Nothing is more absurd in itself than wise and sublime and heavenly prayers added to a life of vanity, where neither labor nor diversions, time nor money, are under the direction of the wisdom and heavenly tempers of our prayers. If we were to see a man pretending to act wholly with regard to God in everything he did, a man who would spend neither time nor money, nor take any labor or diversion but so far as he could act according to strict principles of reason and piety, and yet at the same time neglect all prayer, whether public or private, should we not be amazed at such a man, and wonder how he could have so much folly along with so much religion?

Yet this scenario is as reasonable as for any person to pretend to strictness in devotion, to be careful of observing times and places of prayer and yet letting the rest of his life, his time and labor, his talents and money, be disposed of without any regard to strict rules of piety and devotion. For it is as great an absurdity to suppose holy prayers and divine petitions, without a holiness of life suitable to them, as to suppose a holy and divine life without prayers.

The short of the matter is this: Either reason and religion prescribe rules and ends to all the ordinary actions of our lives, or they do not. If they do, then it is as necessary to govern all our actions by those rules as it is necessary to worship God.

It is interesting to note that there is not one command in all the Gospels for public worship. In fact, the frequent attendance at it is never so much as mentioned in all the New Testament.

However, the religion or devotion that is to govern the ordinary actions of our lives is to be found in almost every verse of Scripture. Our blessed Savior and His apostles are wholly taken up in doctrines that relate to common life.

They call us to renounce the world and to differ in every temper and way of life from the spirit and the way of the world: to renounce all its goods, to fear none of its evils, to reject its joys and have no value for its happiness; to live as pilgrims in spiritual watching, in holy fear, and heavenly aspiring after another life; to take up our crosses daily, to deny ourselves, to seek the blessedness of poverty of spirit; to forsake the pride and vanity of riches, to take no thought for the morrow, to live in the profoundest state of humility; to reject the lust of the flesh, the lust of the eyes, and the pride of life; to bear injuries, to forgive and bless our enemies, and to love mankind as God loves them; to give up our whole hearts and affections to God and strive to enter through the strait gate into a life of eternal glory.

This is the common devotion that our blessed Savior taught in order to make it the common life of all Christians. Is it not therefore strange that people should place so much emphasis on attendance at public worship and yet neglect these common duties of our ordinary lives, which are commanded in every page of the Gospels?

If contempt of the world and heavenly affection is a necessary temper of Christians, it is necessary that this temper appear in the whole course of their lives, in their manner of using the world because it can have no place anywhere else.

If humility is a Christian duty, then the common life of a Christian is to be a constant course of humility in all its kinds.
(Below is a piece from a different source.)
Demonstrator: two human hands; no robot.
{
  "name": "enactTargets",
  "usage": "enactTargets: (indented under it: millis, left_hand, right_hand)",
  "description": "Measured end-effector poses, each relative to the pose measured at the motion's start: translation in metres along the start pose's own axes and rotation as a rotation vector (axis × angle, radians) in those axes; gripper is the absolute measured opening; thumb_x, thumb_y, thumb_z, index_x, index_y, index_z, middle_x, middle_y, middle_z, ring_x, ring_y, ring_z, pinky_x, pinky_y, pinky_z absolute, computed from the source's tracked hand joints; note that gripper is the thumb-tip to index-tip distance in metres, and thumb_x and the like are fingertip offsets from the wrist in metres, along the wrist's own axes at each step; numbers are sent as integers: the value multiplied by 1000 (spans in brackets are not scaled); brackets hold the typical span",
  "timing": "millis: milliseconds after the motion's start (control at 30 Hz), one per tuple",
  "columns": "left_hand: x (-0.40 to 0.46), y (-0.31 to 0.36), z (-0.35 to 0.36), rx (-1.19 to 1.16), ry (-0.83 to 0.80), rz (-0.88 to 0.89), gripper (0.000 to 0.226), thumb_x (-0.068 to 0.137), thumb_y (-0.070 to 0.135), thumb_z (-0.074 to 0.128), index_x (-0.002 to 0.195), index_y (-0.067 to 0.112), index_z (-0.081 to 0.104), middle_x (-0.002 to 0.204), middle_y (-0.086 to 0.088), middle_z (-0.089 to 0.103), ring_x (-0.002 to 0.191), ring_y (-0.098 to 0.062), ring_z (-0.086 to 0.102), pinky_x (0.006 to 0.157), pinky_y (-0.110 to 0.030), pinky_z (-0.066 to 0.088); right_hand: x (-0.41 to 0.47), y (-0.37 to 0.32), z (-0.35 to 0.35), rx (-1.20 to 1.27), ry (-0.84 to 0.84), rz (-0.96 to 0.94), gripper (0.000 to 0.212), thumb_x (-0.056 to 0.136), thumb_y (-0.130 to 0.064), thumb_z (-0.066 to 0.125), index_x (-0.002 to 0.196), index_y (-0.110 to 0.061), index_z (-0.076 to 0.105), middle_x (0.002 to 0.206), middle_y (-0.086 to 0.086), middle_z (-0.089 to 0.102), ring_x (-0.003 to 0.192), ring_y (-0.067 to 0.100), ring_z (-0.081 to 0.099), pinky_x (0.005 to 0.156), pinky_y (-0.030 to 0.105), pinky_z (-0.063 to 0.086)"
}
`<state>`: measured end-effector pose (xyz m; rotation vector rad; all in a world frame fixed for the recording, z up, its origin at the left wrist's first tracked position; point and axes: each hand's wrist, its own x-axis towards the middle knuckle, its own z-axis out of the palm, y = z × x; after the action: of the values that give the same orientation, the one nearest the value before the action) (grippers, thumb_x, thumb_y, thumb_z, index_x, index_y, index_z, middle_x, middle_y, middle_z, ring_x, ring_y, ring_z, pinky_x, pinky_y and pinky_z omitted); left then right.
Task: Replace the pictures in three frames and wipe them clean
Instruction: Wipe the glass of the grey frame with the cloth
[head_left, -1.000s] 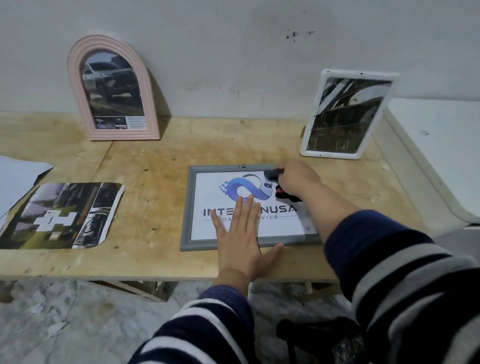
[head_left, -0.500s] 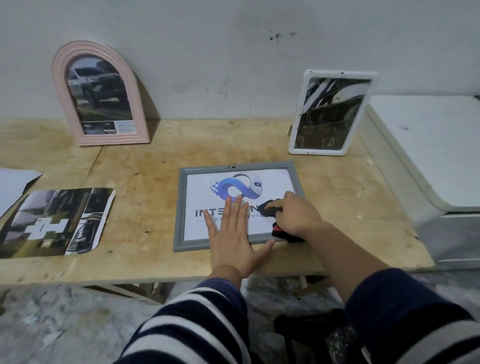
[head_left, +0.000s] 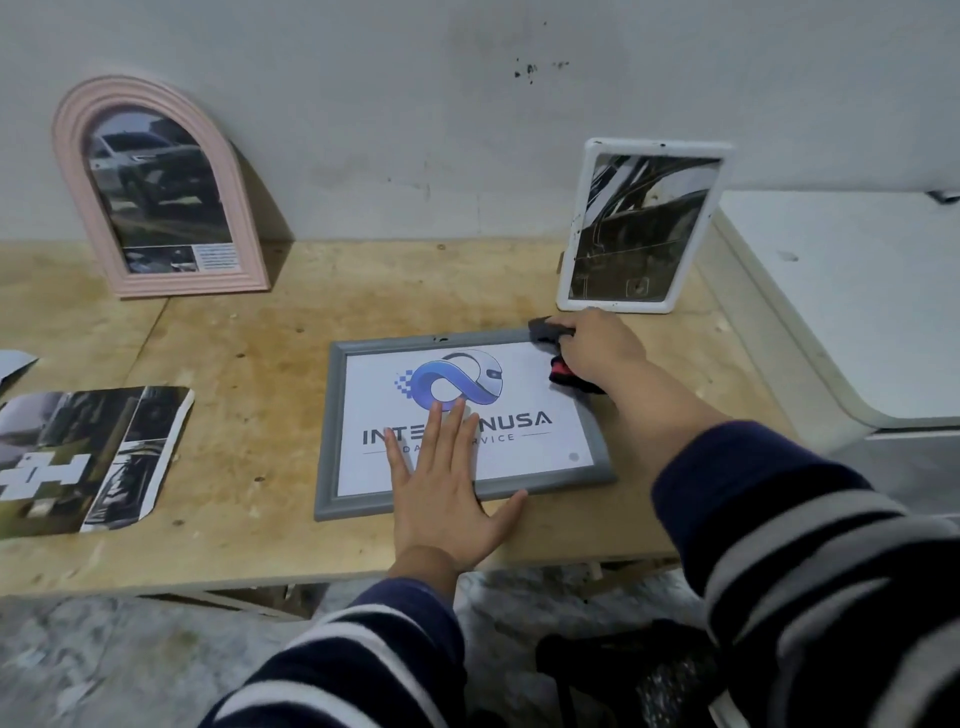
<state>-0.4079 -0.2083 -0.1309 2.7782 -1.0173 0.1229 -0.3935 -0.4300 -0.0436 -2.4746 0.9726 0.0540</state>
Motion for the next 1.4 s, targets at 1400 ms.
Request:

If poverty of spirit is necessary, it must be the spirit and temper of every day of our lives.

If we are to relieve the naked, the sick and the prisoner, it must be the common charity of our lives, as far as we can render ourselves able to perform it. If we are to love our enemies, we must make our common life a visible exercise and demonstration of that love.

If contentment and thankfulness and the patient bearing of evil are duties to God, then they are the duties of every day and every circumstance of our lives. If we are to be wise and holy as newborn sons of God, we cannot otherwise be so, except by renouncing everything that is foolish and vain in every part of our common lives.

If we are to be new creatures in Christ, we must show that we are so by having new ways of living in the world. If we are to follow Christ, it must be not only during times of prayer—but in our common way of spending every day.

William Law (1686-1761) was a scholar, theologian and prolific writer whose works profoundly impacted numerous religious leaders, including John and Charles Wesley and George Whitefield.